Sontak, demonstran berhamburan menyelamatkan diri dari amukan tentara-tentara yang membawa senapan besar. Berhasil didesak, mereka terkumpul di pinggir-pinggir jalan, di bekas beranda bangunan yang belum hancur. Sisanya melarikan diri sejauh mereka bisa. Berantakan. Panser dan mobil berlapis baja berjalan angkuh.
                        “Tak ada yang boleh terlampau percaya dengan caranya menyembah Tuhan, semua cara sama!”, sambut Shufi melalui pengeras suara. Di atas panser.
 “Mulai sekarang, cara Tawaba menyembah Tuhan adalah terlarang menurut tangan Undang-undang dan Hak Asasi Manusia, hak yang jua diciptakan Tuhan! Hak itu mencakup kebebasan memahami, sebenar apa Dia!”

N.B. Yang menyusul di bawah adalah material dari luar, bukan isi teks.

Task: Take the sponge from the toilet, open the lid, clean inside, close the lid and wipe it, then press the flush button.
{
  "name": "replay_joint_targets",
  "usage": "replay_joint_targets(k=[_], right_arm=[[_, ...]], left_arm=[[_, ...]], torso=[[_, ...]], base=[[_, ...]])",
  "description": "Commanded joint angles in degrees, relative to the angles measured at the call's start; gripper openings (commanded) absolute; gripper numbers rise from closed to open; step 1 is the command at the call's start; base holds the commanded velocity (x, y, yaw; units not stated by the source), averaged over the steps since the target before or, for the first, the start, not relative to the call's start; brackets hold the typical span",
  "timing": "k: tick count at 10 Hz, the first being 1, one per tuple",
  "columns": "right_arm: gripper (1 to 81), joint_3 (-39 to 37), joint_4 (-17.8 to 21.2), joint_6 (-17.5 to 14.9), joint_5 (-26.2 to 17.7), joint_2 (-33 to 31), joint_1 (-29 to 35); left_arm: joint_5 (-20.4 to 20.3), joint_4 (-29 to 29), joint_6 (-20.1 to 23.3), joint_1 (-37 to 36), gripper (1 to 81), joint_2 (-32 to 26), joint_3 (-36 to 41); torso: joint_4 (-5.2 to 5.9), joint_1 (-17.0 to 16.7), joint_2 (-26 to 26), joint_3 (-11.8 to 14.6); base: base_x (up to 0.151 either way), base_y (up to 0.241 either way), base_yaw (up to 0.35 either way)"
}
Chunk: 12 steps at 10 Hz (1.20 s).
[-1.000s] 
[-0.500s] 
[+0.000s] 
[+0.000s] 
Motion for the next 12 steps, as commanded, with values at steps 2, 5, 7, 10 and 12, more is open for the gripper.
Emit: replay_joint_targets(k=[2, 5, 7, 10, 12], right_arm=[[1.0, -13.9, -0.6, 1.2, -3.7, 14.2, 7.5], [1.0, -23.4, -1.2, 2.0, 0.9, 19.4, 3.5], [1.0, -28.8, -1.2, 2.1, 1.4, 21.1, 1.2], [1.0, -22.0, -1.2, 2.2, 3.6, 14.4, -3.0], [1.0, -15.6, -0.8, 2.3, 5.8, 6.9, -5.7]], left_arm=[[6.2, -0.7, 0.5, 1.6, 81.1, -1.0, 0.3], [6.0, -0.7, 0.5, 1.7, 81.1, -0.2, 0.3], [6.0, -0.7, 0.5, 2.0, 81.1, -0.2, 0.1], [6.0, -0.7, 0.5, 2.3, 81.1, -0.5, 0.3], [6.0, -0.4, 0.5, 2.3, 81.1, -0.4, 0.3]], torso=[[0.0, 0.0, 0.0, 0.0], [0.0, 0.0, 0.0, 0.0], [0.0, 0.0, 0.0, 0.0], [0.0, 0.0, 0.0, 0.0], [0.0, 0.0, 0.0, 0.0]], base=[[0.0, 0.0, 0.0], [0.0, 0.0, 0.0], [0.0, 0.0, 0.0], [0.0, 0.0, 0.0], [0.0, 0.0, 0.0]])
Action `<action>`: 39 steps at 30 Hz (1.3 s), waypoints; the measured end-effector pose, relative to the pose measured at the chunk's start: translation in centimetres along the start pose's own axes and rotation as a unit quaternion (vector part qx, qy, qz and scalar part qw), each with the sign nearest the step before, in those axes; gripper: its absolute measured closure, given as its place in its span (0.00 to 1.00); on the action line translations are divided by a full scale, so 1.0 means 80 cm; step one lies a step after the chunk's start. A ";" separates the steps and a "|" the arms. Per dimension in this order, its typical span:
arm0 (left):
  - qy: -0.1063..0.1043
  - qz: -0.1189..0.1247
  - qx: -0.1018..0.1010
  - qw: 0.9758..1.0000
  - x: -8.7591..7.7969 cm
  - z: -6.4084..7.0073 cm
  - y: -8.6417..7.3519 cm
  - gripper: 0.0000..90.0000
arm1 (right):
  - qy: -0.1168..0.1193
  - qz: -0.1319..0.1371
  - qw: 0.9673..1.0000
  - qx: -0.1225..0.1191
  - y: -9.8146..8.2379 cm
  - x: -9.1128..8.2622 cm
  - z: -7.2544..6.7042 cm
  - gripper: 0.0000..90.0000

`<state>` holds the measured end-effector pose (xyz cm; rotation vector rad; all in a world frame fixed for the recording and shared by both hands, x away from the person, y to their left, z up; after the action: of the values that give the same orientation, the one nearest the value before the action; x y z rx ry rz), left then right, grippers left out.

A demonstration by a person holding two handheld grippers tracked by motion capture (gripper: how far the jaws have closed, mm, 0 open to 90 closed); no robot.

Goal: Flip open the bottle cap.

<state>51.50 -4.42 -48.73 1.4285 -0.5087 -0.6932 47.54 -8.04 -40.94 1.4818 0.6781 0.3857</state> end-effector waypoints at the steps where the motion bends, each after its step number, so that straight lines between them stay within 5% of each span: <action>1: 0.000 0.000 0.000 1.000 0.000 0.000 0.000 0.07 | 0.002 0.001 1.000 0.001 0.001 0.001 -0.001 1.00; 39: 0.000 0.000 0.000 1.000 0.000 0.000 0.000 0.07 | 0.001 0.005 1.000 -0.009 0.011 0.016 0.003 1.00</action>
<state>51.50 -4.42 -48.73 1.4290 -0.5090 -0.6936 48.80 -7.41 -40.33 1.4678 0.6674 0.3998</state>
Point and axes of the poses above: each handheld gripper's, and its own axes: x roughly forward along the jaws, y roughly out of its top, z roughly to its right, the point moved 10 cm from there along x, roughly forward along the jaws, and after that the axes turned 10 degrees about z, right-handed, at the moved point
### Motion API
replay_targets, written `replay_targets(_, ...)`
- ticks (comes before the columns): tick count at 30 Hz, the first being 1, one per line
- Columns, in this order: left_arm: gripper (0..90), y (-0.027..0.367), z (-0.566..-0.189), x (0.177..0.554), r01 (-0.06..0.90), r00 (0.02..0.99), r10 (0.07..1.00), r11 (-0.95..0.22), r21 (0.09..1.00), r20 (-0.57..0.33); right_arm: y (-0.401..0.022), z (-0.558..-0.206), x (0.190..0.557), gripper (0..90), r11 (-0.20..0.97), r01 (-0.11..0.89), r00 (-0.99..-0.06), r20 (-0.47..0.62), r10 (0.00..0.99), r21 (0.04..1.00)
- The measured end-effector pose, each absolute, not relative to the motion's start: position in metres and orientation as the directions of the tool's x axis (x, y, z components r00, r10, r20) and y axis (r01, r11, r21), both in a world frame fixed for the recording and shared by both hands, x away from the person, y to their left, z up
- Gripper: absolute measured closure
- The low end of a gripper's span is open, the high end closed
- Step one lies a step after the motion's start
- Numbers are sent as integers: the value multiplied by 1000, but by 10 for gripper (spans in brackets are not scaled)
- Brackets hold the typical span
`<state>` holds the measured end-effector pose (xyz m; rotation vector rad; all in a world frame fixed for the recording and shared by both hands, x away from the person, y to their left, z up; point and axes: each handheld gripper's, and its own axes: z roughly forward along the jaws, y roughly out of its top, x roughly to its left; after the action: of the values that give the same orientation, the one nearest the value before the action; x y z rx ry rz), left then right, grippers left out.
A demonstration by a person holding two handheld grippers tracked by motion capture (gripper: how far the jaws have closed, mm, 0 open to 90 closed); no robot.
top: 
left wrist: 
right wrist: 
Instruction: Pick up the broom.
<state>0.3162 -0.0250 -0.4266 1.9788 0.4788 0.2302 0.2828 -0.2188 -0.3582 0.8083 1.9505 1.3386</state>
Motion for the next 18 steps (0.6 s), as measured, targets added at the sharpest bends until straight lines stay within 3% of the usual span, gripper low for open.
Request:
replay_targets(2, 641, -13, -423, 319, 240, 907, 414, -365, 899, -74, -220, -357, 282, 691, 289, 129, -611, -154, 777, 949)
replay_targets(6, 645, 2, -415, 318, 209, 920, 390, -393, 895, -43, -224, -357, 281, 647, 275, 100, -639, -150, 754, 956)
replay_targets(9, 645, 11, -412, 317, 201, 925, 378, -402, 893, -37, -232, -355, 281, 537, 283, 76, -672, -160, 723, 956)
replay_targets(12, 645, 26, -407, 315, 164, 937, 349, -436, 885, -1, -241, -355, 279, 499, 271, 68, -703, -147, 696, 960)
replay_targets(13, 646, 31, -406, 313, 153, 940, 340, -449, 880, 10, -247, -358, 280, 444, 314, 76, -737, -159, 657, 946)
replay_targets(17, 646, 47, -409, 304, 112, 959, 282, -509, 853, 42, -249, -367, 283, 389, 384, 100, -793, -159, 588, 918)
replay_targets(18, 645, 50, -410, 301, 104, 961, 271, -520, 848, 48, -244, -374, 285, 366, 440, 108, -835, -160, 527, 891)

“Serahkan diri Anda baik-baik, kami hentikan kekerasan. Serahkan!”
            Muka-muka demonstran kosong, bersaput debu kehitaman. Seperti dipengaruhi racun kejut yang mengaliri darah mereka. Mereka lelah, mencari kebenaran itu. Kebenaran! Yang tertinggi. Yang dapat memberi tahu, siapa mereka dan siapa yang memberi nama. Selebaran-selebaran dari beberapa yang menjadi anggota LSM bertebaran. Isinya, penolakan dan penuduhan pelanggaran ham kepada Sembilan Utusan, HAM itu merata, menjamin semua orang memeluk agama manapun dan menggantinya seenak dia mau.
            Kesembilan utusan yang kini dianggap tetua baru ditangkap, diborgol dan ditendang. Di giring ke mobil besi.          
            Tertunduk lesu, mereka hanya berdoa sepanjang perjalanan. Tatanan kota Damai rusak sebab agama asli tak mendapat ruang di sini. Dimana letak Tuhan di sini? Masyarakat kita, apakah tidak tahu cara Tuhan yang asli? Bukankah, semua agama tidak sama dan kita tetap harus percaya kita lebih Tinggi? Agama disisinya, bukankah hanya satu? Jika semuanya sama, kenapa lantas kita jangan beragama, tetapi bertuhan saja?  Ya, mereka tahu, memang HAM menjamin pelaksanaan agama sebebas-bebasnya. Tetapi sepanjang pengetahuan mereka juga, setiap penyimpangan mestilah dicegah.
            Penjuru kota rata dan runtuh seperti di telan angin besar siksa. Menyisakan area kecil pertempuran demonstran dan masyarakat bersama polisi yang berbaris. Demonstrasi dan pertempuran melawan masyarakat menghancurkan bagian terbesar kota itu. Walikotanya tak ada di tempat, sedang melawat ke seberang benua, mencari kebenaran juga, yang tersimpan di sela-sela wisatanya. Hujan turun rintik namun asap-asap sisa kerusuhan masih terlalu besar untuk padam. Anjing dan kucing melipat telinga, menahan suara, mencari tuannya yang hilang dalam reruntuhan perang. Bau darah. Bau selongsong. Bau knalpot panser. Bau abu. Bau rokok bercampur hangus. Bau benar-benar perang.
            Pengadilan bagi para tetua digelar, dan pemerintah sepakat menjatuhkan hukuman mati atas tuduhan merusak ketentraman kota, melanggar undang-undang kebebasan beragama, dan mengadakan makar melawan pemerintah. Pendukungnya sudah tak kuasa melawan, pemerintah terlalu kuat. Sepertinya, banyak agama lagi yang akan menjadi korban undang-undang semacam ini.
            Hukuman mati bagi penyeru, para Tetua. “Kebenaran sejati tidak ada, saudara Tetua. Yang ada tetaplah pemerintah dan hukum sebagai satu dari sekian banyak anasir kebenaran tertinggi, sedangkan kebenaran tertinggi itu relatif, saudara. Akan meningkat seiring pencapaian kita. Seiring pula dengan mendekatnya kita pada kebenaran, meninggilah ia kembali”, sang pengacara pemerintah memberi dasar tuduhan.
            “Anda, bersalah. Melawan kebenaran. Semua agama sama! Hanya berbeda pada tataran caranya menemukan Tuhan. Tuhan itu relatif, bergantung kebenaran masing-masing agama!”, seru Jaksa.
            Hukuman mati akan dilaksanakan segera setelah sidang selesai, tanpa pembacaan pembelaan. Di kota itu, pelanggaran tertinggi adalah menggugat undang-undang dan pemerintah.
Sembilan tetua hanya ingin menebarkan sesuatu yang mereka anggap benar, dan menentang penyeragaman semua agama. Bila semua agama sama, kenapa lantas masing-masing mengklaim memiliki Surga dan Nerakanya sendiri, dan bukannya Surga dan Neraka yang ditempati secara bersama? Dan,
            “Atas nama kebenaran, dor…”.